§ What to produce: If a line below contains the word "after", count it. Please give the total and nothing else.

Start of The data

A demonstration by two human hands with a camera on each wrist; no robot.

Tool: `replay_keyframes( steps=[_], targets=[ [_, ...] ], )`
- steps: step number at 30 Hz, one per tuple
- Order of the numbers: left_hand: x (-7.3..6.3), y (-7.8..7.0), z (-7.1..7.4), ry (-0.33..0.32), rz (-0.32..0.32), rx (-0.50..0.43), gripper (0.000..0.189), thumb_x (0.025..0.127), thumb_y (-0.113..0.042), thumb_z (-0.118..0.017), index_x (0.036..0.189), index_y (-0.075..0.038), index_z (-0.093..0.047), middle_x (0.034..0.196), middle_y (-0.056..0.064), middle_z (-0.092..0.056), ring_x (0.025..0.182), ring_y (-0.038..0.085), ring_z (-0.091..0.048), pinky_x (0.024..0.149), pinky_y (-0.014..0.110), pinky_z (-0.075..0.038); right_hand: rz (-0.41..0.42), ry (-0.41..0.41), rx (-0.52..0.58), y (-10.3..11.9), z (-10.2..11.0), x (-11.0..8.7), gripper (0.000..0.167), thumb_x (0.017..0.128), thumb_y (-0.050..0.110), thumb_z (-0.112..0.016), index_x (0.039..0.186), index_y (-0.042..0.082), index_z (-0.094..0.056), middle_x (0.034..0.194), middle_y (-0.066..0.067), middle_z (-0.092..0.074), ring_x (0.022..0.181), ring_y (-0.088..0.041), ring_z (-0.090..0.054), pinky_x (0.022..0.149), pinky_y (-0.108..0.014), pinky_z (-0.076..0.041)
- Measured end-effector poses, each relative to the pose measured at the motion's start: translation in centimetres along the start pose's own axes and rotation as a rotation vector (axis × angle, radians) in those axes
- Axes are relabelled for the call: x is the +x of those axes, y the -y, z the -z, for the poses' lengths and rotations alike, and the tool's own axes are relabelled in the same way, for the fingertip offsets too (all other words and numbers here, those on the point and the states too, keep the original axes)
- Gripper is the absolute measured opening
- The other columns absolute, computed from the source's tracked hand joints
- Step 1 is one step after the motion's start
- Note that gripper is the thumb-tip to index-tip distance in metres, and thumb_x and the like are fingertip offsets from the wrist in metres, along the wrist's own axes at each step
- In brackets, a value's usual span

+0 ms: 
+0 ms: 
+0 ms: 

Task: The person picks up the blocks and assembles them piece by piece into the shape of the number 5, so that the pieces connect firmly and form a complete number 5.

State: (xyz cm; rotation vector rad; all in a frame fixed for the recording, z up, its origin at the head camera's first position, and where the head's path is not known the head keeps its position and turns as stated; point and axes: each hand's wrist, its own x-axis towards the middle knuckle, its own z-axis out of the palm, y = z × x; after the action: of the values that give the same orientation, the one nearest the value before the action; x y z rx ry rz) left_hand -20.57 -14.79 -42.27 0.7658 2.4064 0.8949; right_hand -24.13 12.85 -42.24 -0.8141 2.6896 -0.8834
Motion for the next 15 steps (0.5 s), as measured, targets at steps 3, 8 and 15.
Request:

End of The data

§ Answer section: 2